Jeff Rowland

Personal information
- Date of birth: June 18, 1984 (age 42)
- Place of birth: Albuquerque, New Mexico, United States
- Height: 6 ft 1 in (1.85 m)
- Position: Forward

Youth career
- 2002–2005: University of New Mexico

Senior career*
- Years: Team / Apps / (Gls)
- 2003–2004: Indiana Invaders / 25 / (21)
- 2005: Chicago Fire Premier / 11 / (5)
- 2007: Real Salt Lake / 0 / (0)
- 2008: Wilmington Hammerheads / 18 / (5)
- 2008: FC Dallas / 0 / (0)

Managerial career
- 2011–2020: Washington Huskies (assistant)
- 2021-: Notre Dame (assistant)

= Jeff Rowland (soccer) =

American soccer player and coach

Jeff Rowland (born June 18, 1984, in Albuquerque, New Mexico) is an American former soccer forward and soccer coach who serves as an assistant coach for the University of Notre Dame.

==Youth==
Rowland attended La Cueva High School where he played on the boys soccer team.
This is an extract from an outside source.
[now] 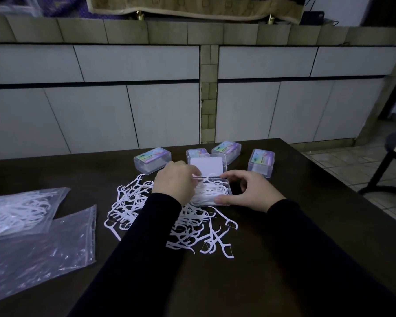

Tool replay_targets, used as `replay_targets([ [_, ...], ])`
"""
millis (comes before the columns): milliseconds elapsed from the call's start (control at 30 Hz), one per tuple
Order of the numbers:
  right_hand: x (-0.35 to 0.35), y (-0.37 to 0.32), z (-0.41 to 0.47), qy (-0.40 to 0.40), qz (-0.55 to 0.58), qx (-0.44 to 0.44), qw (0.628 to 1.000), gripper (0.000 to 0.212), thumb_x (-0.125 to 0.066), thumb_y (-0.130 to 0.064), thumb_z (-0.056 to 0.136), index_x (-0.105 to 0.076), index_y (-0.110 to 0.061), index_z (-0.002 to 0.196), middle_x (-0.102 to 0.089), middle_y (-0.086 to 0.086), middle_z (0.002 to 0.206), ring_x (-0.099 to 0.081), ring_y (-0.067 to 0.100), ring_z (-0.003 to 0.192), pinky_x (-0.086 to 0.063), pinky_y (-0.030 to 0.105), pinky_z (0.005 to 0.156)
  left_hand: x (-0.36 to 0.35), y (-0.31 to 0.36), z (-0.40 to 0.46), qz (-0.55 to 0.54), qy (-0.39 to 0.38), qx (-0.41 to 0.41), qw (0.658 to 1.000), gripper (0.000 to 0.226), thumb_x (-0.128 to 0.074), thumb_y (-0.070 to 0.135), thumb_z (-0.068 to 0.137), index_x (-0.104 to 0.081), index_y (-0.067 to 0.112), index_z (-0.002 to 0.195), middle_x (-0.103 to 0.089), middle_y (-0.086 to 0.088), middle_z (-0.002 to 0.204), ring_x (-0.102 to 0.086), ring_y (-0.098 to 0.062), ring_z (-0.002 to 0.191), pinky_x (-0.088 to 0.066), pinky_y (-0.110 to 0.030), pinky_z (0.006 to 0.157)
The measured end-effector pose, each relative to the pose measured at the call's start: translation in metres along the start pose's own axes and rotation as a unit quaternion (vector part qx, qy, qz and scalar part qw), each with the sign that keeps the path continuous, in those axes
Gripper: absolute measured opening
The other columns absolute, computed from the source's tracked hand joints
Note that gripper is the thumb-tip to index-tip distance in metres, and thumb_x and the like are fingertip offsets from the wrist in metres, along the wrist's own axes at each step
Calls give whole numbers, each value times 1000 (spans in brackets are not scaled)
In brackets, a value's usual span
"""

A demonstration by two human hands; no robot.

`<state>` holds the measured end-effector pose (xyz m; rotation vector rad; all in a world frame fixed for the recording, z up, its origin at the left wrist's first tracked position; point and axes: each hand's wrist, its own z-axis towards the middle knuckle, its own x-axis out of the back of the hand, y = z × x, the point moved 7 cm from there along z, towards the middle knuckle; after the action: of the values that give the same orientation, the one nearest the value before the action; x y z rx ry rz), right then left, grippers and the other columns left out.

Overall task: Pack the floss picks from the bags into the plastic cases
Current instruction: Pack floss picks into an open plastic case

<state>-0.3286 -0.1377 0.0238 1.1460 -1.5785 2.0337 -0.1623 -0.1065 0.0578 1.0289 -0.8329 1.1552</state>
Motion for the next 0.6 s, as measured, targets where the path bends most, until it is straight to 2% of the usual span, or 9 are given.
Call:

He missed his senior season with a knee injury and was not recruited by any major colleges. In 2002, he entered the University of New Mexico, making the Lobos soccer team as a walk on. He finished the season with three goals in ten games, earning a roster spot for the next season. Rowland led the Lobos in scoring the next three seasons, being selected as a 2004 and 2005 first team All American. He left the University of New Mexico as the most decorated soccer player in school history; as a Hermann Trophy finalist, the only two-time All-American in school history, a two-time Academic All-American, ranking 3rd in points, 2nd in goals, 9th in assists with 5 goals and 3 assists in NCAA Tournament play.

==Professional==
During the 2003, 2004 and 2005 collegiate off seasons, Rowland played in the fourth division Premier Development League. In 2003 and 2004, he was with the Indiana Invaders and in 2005 with the Chicago Fire Premier. In 2004, he scored 18 goals in 15 games with the Invaders. On January 26, 2006, the Real Salt Lake picked Rowland second overall in the 2006 MLS Supplemental Draft. Rowland tore the anterior cruciate ligament in his right knee during the preseason. He had surgery, but Salt Lake waived him on March 31, 2006. Rowland lost the 2006 season, then rejoined Real Salt Lake in 2007 only to tear his right ACL before he played a game.

Salt Lake waived him again on May 10, 2007, when it became clear that he would lose the 2007 season. In 2008, Rowland rejoined Real Salt Lake, but was released in February. He then signed with the Wilmington Hammerheads of the USL Second Division.

Rowland signed a senior developmental contract with FC Dallas in September, 2008. However, he was waived a few months later after the 2008 season ended.

== Coaching ==
Ahead of the 2011 NCAA Division I men's soccer season, Rowland was named an associate head coach for the Washington Huskies men's soccer program. Prior to 2021, he moved to Notre Dame.